There is some confusion regarding the origin of the monastery. According to local legend, the relics of St Saturnin arrived at the site during the 6th century leading to the construction of a Visigoth monastery. Between 776 and 799, Leidrad of Lyon, the bishop of La Seu d'Urgell, brought the monastery into the Benedictine Order. The monastery prospered in the 10th and 11th centuries leading to a new building which was consecrated to the Virgin Mary, St Michael and St Saturnin in 1040 by Bishop Eriball of Urgell and Bishop Arnulf of Ribagorça.
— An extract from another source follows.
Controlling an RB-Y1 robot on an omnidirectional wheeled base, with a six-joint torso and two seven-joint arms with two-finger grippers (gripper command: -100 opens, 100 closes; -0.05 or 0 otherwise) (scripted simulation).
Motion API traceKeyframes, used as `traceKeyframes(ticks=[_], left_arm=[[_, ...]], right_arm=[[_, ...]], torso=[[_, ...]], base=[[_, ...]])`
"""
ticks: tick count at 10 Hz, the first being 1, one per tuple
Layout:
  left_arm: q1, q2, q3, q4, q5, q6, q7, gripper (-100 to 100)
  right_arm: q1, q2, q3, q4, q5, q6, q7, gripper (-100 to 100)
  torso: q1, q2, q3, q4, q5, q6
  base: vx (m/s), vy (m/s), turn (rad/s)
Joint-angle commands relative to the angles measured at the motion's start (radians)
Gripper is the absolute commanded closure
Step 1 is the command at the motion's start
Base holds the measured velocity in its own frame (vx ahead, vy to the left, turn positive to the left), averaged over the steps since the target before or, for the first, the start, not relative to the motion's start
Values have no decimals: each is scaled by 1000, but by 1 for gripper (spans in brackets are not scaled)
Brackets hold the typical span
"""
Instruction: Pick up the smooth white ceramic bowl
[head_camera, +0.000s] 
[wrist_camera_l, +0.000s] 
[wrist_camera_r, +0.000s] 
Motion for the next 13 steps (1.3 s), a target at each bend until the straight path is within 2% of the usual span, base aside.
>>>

In the 11th century, the monastery was so rich and powerful that it was able to provide assistance to the Counts of Urgell. During this period the monastery's possessions extended from El Berguedà to Andorra and included the County of Pallars and Cerdanya. Bulls issued by Pope Urban II in 1099 and by Pope Callixtus II in 1119 documented the monastery's privileges and exemptions.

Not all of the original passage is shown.